Тускло лоснящийся под солнцем бурый снег после тьмы лестничной клетки ослепил. Подъездная дверь, притянутая к косяку пружиной, всхлопнула за спиной неожиданно громко, как выстрелила, и Евлампьев вздрогнул. Он оглянулся непроизвольно, и тут ему показалось, что он никогда больше не увидит эту коричнево обшарпанную, с перекрестьями несущих плах старомодную филенчатую дверь, никогда больше не появится здесь. И ощущение это было таким острым, таким сильным, что долго держалось в нем, весь трамвай, уходило – и вновь возвращалось, он глушил его в себе, топил в самых разных мыслях о том о сем, но оно все выныривало и выныривало…
Вечером заявился Хватков.
Было уже почти одиннадцать, уже на экране телевизора по квадратному циферблату с буквами ЦТ в середине прыгала от деления к делению стрелка, показывая, что в Москве дело подходит к девяти, собирались посмотреть «Время» – и ложиться спать.
– Кто это? – недоуменно посмотрела Маша на Евлампьева, когда в прихожей зазвенел звонок.
– Я глянул с улицы – вижу, окна горят, ну, значит, судьба, зайду, – сказал Хватков поперед приветствия. – Можно, Емельян Аристархыч?
– Григорий… это ты, Григорий! – ошеломленно произнес Евлампьев, не сразу отступая с порога. Больно неожиданным, как и всегда, было его появление.
– Здравствуйте, – поздоровался наконец Хватков, входя. – Добрый вечер, Мария Сергеевна! – с тяжеловатой своей, слоновьей грацией поклонился он вышедшей к ним Маше.
– Здравствуй, Григорий, здравствуй! – похлопал его по плечу Евлампьев. – Ты, брат, даешь, однако: пропал – и ни вести. Это тебе, поди, жена, что я вчера звонил, передала?
– Она, она, – сказал Хватков, стаскивая с головы громадную свою лохматую шапку. – Вот, говорит, звонил, мумиё, говорит, наверно, снова потребовалось.
– Ты разве говорил о мумиё? – удивленно спросила Маша Евлампьева.

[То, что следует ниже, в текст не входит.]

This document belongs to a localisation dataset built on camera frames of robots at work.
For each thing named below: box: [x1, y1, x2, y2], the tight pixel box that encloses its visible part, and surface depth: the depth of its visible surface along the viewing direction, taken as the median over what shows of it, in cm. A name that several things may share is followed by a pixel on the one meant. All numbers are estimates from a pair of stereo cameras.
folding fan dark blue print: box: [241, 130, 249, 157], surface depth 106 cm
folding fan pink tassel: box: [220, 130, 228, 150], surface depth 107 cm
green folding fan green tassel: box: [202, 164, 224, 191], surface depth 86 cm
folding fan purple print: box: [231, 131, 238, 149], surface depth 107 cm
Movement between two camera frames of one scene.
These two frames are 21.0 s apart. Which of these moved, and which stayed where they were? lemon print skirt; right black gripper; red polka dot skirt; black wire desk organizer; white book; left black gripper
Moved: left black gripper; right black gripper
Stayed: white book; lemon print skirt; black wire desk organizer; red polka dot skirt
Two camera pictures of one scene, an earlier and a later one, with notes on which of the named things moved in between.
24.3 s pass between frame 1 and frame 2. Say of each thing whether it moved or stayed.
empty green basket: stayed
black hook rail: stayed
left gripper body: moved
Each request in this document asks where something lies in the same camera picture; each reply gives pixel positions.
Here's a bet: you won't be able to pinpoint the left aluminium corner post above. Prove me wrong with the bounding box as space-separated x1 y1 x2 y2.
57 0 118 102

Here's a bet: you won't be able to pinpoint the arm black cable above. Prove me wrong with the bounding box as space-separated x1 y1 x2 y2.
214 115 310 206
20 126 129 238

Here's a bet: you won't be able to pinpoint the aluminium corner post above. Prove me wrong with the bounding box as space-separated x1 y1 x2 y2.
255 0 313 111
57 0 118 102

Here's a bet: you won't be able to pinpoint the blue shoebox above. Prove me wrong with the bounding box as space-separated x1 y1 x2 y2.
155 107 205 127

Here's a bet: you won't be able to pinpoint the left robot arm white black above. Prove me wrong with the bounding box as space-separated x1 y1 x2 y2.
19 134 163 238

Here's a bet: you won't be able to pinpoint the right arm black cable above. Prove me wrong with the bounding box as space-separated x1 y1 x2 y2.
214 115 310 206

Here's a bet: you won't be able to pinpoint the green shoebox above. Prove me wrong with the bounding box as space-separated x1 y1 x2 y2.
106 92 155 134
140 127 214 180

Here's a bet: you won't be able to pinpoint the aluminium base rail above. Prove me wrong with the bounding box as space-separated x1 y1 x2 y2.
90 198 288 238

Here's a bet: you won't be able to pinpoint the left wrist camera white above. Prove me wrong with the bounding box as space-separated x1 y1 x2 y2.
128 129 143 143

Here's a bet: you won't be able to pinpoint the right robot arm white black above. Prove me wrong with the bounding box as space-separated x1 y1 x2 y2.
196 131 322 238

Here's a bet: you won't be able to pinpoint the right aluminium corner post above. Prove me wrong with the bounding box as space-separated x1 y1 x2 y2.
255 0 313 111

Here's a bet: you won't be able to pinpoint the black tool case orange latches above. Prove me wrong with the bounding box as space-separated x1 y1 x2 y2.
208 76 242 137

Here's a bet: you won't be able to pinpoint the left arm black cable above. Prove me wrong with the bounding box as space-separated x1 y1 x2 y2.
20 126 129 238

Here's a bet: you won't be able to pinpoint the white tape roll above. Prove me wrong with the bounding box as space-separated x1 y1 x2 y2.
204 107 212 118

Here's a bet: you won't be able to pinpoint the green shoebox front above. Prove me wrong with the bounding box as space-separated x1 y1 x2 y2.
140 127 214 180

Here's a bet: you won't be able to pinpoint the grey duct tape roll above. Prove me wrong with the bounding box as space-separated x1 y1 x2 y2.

– Да это она, она так говорит,– объяснил Хватков. – Она ж у меня такая баба!.. Без коньяка нынче, Емельян Аристархыч, – сказал он уже на кухне. А?
Евламиьев засмеялся.
– И отлично. А то уж я испугался, неужели опять с коньяком?
Маша ставила на огонь чайник.
– Чаю вместо коньяка. Того же цвета. Сойдет?
– Сойдет, – махнул рукой Хватков.– Я столько за этот месяц вылакал, в меня, кроме чая, не лезет ничего.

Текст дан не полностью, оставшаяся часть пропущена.